Let me digress and tell the story of another night (not the greatest) so you can get a better idea of what kind of woman Diane was. It will probably seem like I'm trying to make her look like a bad person. This is completely intentional, as she was most definitely a bad person.
One weekend the year before we stayed at her place in town. Mariano was out of town so Mario and I were sent out from the farm to keep her company. Mario confidently ushered me into her apartment and told me to sit on the couch. Diane was ironing. She didn't waste any time making me useful and sent me down to the 7-11 to cash a 5-dollar food stamp and get a pack of Marlboro Light 100's. At about 4:30 in the afternoon the work was over and Diane started making us Chi Chi's. She said, "You ever had a Chi Chi?" putting down her iron. I said "No. What is it?" Mario said, "It's Vodka and some coconut stuff. It's real good." At this point, Diane seemed pretty cool to me. I said I'd have one and we mixed up a couple, taking note of where she kept the vodka.
We played cards for a while with Diane's neighbor. I learned the game Army. It goes like this: you get dealt 2 cards and you look at them and then everyone holds theirs in the air so no one can see and you pump them up and down and say: "1 – 2 – 3" and on the count of 3 you're supposed to drop if you're folding and hold if you're holding. 69 wins all and then it goes on who has high pair. An easy game to play and get drunk at. I won 4 dollars and Diane put her kids to bed. That summer her brood consisted of Israel and little baby Mario -- Theo was with his dad. That was fine with me ‘cause I hated that little bug-eyed shin-kicker. If it's hard to keep track of all the different kids in this story you may have some sympathy for me as a babysitter. Diane had lots of kids and she kept having kids as long as they made her welfare check fatter. She'd freely admit it too.

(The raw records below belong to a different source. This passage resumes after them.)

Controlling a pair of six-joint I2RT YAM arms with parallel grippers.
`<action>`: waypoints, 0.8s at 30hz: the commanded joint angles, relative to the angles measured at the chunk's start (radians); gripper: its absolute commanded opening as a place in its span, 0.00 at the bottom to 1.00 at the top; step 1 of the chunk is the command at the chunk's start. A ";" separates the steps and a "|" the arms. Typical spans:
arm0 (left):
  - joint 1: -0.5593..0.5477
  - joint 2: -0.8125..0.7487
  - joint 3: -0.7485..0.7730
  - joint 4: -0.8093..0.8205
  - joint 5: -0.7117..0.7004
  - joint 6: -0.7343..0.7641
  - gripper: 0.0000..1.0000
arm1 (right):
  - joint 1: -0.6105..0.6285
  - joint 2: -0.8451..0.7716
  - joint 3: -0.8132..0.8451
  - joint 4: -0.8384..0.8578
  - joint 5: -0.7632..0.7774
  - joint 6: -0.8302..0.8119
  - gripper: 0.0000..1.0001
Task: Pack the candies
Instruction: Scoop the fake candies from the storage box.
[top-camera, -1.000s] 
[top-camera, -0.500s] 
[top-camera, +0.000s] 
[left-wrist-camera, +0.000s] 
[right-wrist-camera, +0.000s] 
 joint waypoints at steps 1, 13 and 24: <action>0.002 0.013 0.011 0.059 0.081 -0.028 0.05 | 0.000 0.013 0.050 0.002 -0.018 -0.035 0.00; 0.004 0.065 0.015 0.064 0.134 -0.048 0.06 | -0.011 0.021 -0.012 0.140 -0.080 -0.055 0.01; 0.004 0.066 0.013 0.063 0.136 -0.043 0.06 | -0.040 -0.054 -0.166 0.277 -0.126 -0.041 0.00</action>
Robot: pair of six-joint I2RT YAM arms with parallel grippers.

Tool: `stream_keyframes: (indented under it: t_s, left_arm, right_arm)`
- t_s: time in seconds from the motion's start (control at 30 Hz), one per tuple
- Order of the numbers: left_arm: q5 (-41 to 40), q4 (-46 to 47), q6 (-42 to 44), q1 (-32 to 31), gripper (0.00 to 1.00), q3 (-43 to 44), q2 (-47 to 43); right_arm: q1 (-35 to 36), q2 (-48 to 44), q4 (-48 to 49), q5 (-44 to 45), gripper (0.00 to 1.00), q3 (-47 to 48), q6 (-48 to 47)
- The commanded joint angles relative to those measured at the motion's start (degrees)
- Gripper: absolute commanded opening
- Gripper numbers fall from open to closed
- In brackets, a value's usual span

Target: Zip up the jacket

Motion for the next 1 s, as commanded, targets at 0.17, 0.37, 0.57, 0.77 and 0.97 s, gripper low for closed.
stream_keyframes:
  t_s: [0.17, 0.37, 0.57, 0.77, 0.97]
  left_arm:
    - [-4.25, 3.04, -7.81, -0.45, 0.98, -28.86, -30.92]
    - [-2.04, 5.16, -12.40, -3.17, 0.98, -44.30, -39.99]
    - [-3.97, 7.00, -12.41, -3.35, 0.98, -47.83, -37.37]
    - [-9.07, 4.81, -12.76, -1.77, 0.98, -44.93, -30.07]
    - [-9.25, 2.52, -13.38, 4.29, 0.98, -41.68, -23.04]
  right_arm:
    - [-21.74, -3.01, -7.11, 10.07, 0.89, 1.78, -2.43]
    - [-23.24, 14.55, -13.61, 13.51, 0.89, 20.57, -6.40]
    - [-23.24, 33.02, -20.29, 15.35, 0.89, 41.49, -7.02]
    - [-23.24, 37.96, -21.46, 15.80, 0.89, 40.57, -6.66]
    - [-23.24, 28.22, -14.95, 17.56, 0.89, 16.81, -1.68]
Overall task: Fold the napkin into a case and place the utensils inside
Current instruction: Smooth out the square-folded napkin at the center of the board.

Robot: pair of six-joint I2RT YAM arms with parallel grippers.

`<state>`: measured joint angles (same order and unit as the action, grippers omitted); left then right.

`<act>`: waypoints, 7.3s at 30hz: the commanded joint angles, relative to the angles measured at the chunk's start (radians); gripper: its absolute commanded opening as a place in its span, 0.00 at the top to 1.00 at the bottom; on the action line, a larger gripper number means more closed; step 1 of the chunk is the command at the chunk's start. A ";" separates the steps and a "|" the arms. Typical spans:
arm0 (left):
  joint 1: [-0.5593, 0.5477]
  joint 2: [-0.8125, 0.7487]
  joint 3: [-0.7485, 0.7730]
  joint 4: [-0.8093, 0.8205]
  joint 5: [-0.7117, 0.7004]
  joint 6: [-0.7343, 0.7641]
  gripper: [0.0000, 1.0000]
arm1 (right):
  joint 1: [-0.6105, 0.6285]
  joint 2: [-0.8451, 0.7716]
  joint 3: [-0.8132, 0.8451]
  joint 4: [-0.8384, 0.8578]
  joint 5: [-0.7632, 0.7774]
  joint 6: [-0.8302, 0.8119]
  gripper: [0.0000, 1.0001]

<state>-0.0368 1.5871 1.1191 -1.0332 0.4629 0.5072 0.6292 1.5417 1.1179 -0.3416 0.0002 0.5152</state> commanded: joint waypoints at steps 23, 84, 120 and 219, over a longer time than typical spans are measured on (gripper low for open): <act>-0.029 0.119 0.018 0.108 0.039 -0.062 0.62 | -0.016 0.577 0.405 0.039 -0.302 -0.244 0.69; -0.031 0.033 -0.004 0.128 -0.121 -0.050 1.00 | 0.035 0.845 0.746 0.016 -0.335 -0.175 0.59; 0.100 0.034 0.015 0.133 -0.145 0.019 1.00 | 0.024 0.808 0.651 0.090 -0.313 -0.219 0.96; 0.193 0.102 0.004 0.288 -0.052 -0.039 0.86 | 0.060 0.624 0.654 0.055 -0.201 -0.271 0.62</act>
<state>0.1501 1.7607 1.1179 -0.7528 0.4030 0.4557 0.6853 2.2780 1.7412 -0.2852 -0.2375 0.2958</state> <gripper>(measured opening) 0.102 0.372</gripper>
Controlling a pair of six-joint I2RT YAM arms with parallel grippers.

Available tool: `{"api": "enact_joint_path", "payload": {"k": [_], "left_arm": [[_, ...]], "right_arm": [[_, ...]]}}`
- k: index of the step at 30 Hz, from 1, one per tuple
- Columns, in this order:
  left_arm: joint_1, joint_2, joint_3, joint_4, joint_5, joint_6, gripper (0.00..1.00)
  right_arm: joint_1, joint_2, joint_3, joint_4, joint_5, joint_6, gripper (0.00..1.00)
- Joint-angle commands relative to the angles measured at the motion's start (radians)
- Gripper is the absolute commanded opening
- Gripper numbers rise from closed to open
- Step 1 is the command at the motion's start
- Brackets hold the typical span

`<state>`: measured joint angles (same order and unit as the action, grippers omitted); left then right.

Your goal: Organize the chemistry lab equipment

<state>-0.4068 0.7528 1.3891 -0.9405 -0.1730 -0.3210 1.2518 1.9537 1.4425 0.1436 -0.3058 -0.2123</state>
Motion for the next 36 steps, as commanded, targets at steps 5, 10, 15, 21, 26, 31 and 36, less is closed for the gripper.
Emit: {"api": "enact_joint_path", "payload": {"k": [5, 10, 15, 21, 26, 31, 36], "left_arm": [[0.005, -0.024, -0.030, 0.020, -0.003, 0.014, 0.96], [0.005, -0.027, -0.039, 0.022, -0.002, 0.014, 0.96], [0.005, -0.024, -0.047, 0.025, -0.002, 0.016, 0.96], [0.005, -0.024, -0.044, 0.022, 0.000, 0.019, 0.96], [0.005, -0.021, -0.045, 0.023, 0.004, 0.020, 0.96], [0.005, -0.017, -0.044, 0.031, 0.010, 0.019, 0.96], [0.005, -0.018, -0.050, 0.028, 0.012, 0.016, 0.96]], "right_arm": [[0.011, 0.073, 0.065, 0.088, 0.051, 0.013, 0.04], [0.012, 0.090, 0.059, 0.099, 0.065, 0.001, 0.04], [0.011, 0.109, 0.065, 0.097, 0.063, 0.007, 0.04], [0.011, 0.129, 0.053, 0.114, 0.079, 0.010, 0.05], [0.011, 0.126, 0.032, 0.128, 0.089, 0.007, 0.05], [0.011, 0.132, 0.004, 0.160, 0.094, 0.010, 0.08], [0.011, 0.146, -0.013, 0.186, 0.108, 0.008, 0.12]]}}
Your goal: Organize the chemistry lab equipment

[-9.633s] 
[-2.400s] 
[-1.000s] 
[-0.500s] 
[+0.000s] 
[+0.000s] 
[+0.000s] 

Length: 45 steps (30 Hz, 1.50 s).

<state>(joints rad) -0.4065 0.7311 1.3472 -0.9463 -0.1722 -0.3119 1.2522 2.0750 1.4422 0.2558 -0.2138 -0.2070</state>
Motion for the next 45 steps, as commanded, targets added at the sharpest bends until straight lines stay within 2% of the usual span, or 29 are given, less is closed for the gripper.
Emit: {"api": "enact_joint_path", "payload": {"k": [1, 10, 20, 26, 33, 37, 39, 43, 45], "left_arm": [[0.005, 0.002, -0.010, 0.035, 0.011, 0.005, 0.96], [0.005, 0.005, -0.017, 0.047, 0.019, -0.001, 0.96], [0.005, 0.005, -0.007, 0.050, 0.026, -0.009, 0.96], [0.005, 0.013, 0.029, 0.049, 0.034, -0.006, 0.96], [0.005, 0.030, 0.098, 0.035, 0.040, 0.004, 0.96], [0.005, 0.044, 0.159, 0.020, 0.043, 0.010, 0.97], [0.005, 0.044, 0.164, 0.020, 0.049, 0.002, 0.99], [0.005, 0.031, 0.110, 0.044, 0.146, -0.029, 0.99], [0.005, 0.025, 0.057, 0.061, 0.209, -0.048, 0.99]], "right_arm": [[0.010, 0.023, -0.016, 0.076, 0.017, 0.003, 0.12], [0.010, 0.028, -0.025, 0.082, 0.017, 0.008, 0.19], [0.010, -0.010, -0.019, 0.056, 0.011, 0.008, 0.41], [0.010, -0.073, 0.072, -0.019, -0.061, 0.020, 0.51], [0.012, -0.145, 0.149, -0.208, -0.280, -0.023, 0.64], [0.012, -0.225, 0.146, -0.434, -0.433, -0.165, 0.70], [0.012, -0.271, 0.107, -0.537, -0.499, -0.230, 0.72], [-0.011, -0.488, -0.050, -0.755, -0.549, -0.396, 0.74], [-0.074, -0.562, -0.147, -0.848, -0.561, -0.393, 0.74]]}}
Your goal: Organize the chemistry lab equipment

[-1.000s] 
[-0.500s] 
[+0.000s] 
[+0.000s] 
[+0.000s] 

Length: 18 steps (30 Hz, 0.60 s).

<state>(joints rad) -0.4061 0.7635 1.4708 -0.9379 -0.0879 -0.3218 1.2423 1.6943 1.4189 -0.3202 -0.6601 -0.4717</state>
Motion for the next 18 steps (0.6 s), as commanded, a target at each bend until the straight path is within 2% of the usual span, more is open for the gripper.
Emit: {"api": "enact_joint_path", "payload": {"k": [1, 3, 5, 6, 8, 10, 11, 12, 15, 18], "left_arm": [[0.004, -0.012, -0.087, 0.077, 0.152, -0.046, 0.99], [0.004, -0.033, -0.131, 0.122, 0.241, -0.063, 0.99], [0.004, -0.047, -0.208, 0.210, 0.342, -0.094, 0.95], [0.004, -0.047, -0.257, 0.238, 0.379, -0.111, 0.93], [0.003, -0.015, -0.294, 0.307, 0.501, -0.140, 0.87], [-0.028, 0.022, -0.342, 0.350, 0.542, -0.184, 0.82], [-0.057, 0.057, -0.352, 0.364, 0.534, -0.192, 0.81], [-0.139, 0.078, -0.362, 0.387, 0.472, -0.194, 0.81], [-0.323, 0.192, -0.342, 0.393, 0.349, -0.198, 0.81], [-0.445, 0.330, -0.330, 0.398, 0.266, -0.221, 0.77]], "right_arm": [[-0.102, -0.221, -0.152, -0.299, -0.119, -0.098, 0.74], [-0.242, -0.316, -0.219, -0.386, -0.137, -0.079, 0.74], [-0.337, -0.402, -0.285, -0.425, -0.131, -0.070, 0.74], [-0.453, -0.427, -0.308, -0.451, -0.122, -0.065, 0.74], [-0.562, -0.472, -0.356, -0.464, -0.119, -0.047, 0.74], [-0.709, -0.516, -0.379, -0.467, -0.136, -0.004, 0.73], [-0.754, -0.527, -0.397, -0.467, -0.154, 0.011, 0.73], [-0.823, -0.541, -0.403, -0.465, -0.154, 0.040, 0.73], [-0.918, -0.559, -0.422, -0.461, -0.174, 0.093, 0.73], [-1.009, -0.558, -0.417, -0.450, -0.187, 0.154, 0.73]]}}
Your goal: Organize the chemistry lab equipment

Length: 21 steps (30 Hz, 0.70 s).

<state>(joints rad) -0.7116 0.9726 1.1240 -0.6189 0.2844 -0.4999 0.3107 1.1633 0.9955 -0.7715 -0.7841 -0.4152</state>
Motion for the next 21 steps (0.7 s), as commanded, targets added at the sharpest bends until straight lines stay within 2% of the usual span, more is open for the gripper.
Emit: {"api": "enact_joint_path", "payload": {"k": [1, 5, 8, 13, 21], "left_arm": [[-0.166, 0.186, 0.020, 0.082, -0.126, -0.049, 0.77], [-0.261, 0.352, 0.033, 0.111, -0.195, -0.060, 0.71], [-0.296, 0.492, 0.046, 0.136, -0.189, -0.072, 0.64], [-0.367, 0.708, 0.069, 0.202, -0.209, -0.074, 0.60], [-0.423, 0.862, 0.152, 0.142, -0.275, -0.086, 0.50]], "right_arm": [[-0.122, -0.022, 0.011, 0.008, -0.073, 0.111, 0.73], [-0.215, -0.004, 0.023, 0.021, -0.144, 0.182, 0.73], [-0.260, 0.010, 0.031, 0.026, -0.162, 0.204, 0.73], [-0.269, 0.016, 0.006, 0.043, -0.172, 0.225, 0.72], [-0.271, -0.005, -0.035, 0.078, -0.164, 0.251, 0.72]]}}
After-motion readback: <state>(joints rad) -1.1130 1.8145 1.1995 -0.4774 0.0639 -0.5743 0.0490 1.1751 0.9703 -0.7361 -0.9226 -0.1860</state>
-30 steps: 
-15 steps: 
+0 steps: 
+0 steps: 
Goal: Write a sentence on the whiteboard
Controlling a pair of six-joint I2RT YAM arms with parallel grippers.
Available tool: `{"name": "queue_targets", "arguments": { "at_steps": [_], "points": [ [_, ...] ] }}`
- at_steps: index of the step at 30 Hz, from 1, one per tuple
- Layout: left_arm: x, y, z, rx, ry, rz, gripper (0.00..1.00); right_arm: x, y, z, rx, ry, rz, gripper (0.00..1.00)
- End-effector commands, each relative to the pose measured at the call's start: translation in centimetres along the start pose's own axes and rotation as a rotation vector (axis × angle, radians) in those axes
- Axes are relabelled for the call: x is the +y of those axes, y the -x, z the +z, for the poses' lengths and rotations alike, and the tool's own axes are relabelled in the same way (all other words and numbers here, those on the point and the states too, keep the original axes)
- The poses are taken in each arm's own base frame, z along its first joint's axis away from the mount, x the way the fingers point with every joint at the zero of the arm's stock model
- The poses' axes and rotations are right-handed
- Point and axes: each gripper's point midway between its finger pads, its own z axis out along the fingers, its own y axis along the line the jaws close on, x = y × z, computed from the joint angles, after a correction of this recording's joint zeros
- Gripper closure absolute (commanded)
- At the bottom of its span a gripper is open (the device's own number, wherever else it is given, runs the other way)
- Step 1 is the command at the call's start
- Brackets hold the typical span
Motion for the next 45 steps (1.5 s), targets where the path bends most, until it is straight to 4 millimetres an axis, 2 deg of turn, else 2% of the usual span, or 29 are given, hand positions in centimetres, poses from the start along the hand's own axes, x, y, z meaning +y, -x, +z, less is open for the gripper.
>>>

With Diane heading to bed, Mario and I settled down on the carpet to smoke a joint and watch some porno. (When I said earlier that it was the first time I'd seen boobs I meant real, live, non-porno boobs.) Diane came out of her room with a gun in her hand and said, "My ex-husband is supposed to be getting out of jail tonight and he might decide to come around here looking for me. This is to protect you. You don't have to shoot it. Just open the window and point it if he comes to the door. Don't worry. Nothing's gonna happen."
I looked over at Mario and he didn't reassure me. He was two years older than me but a bigger chicken. After Diane went to bed we sat there in the middle of the floor, completely pot-paranoid and thinking about the ex-con. Mario had heard Diane badmouth the guy to uncle Mariano a few times and now I really wished he was here. Uncle Mariano was tough. About 6-2 and farm boy thick.
Even with all this to think about, the long night of drinking took it's toll and the next thing I heard was the sound of a car coming up the driveway. We'd fallen asleep on the floor and Mario was sleeping in a funny pose: kneeling with his butt in the air and his face on the floor. I was sure it was Him. "Mario, Mario, he's here. Oh Shit!" Mario was groggy so I got up and ran to the window. There was a man coming up the walk and I raced back to Mario and the gun.